* Problem statement *
Transcribe each line of the material exactly as it stands.

•••

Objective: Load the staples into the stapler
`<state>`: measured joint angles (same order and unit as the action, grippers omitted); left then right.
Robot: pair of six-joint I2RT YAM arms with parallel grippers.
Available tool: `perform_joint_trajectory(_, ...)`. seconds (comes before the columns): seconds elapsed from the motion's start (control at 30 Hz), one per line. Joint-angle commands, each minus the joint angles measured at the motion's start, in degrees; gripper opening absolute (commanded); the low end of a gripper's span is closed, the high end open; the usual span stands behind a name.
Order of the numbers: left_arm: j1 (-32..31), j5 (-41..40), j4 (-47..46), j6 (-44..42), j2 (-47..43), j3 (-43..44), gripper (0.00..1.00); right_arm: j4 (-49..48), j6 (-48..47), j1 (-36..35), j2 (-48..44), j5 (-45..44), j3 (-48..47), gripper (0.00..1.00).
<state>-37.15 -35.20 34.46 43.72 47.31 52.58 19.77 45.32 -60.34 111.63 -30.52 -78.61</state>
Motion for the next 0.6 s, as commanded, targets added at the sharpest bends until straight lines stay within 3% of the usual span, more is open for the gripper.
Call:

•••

* Answer area *
Objective: Load the staples into the stapler
`<state>`: measured joint angles (same order and unit as the action, grippers omitted); left then right.
Robot: pair of six-joint I2RT YAM arms with parallel grippers.
Available tool: `perform_joint_trajectory(_, ...)`. seconds (comes before the columns): seconds elapsed from the motion's start (control at 30 Hz), one per line. Joint-angle commands, each minus the joint angles measured at the motion's start, in degrees; gripper opening absolute (commanded); the low end of a gripper's span is closed, the high end open; the usual span stands behind a name.
Order of the numbers: left_arm: j1 (-32..31), j5 (-41..40), j4 (-47..46), j6 (-44..42), j2 (-47..43), j3 (-43..44), gripper (0.00..1.00); right_arm: j4 (-49..48), j6 (-48..47), j1 (-36..35), j2 (-48..44), j5 (-45..44), j3 (-48..47), gripper (0.00..1.00).
<state>-37.15 -35.20 34.46 43.72 47.31 52.58 19.77 45.32 -60.34 111.63 -30.52 -78.61</state>
Motion for the next 0.6 s, as commanded, targets added at the sharpest bends until straight lines stay within 3% of the usual span, more is open for the gripper.
Call:

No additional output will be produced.